Your copy of the lines below must match them exactly and contain no images.

> **Collected material**
----------

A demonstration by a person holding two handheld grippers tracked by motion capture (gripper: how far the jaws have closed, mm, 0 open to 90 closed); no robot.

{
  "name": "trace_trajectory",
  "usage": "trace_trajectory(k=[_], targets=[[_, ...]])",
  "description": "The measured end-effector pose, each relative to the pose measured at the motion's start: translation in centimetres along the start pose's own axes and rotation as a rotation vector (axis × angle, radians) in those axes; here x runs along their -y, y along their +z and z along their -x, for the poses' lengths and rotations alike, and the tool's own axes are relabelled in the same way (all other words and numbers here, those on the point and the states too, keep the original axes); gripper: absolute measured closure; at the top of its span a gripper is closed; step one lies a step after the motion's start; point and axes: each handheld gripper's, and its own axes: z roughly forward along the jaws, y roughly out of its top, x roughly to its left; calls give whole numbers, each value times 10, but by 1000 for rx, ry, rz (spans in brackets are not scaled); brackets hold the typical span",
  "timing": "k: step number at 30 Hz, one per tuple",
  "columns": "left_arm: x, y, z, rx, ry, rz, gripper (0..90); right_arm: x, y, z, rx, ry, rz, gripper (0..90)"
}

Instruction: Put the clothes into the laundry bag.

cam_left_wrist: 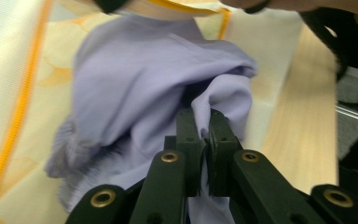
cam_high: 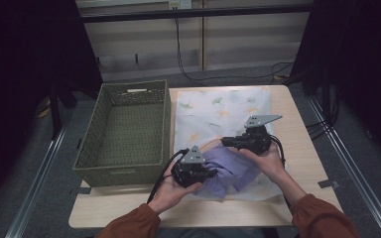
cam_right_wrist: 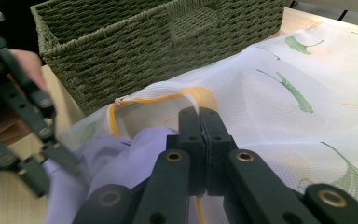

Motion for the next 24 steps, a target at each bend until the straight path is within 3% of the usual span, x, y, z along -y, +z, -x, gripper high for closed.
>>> trace_trajectory(k=[13, 15, 18, 24], targets=[[-19, 17, -22, -53, -33, 26, 861, -3, -3, -1, -20, 9, 13, 895], [-23, 18, -24, -81, -15, 39, 862, -3, -3, -2, -21, 9, 13, 896], [-28, 21, -28, -100, -25, 45, 862, -4, -4, -2, -21, 9, 15, 896], [-11, 39, -32, -154, -59, -10, 860, -3, -4, -2, -28, 9, 11, 895]])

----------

> **Result of the exercise**
A demonstration by a person holding two handheld grippers tracked by motion capture (gripper: how far the jaws have closed, mm, 0 open to 90 closed); no robot.

{
  "name": "trace_trajectory",
  "usage": "trace_trajectory(k=[_], targets=[[_, ...]])",
  "description": "The measured end-effector pose, each relative to the pose measured at the motion's start: translation in centimetres along the start pose's own axes and rotation as a rotation vector (axis × angle, radians) in those axes; here x runs along their -y, y along their +z and z along their -x, for the poses' lengths and rotations alike, and the tool's own axes are relabelled in the same way (all other words and numbers here, those on the point and the states too, keep the original axes); gripper: absolute measured closure; at the top of its span a gripper is closed; step one lies a step after the motion's start; point and axes: each handheld gripper's, and its own axes: z roughly forward along the jaws, y roughly out of its top, x roughly to its left; calls give whole numbers, each value times 10, but by 1000 for rx, ry, rz (spans in brackets are not scaled); brackets hold the typical span",
  "timing": "k: step number at 30 Hz, one per tuple",
  "columns": "left_arm: x, y, z, rx, ry, rz, gripper (0..90); right_arm: x, y, z, rx, ry, rz, gripper (0..90)"
}

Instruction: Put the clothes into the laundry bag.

cam_left_wrist: 
cam_high: 
cam_right_wrist: 

Motion for the next 24 steps, a target at each bend until the straight path is within 3% of the usual span, x, y, z along -y, +z, -x, gripper high for closed.
>>> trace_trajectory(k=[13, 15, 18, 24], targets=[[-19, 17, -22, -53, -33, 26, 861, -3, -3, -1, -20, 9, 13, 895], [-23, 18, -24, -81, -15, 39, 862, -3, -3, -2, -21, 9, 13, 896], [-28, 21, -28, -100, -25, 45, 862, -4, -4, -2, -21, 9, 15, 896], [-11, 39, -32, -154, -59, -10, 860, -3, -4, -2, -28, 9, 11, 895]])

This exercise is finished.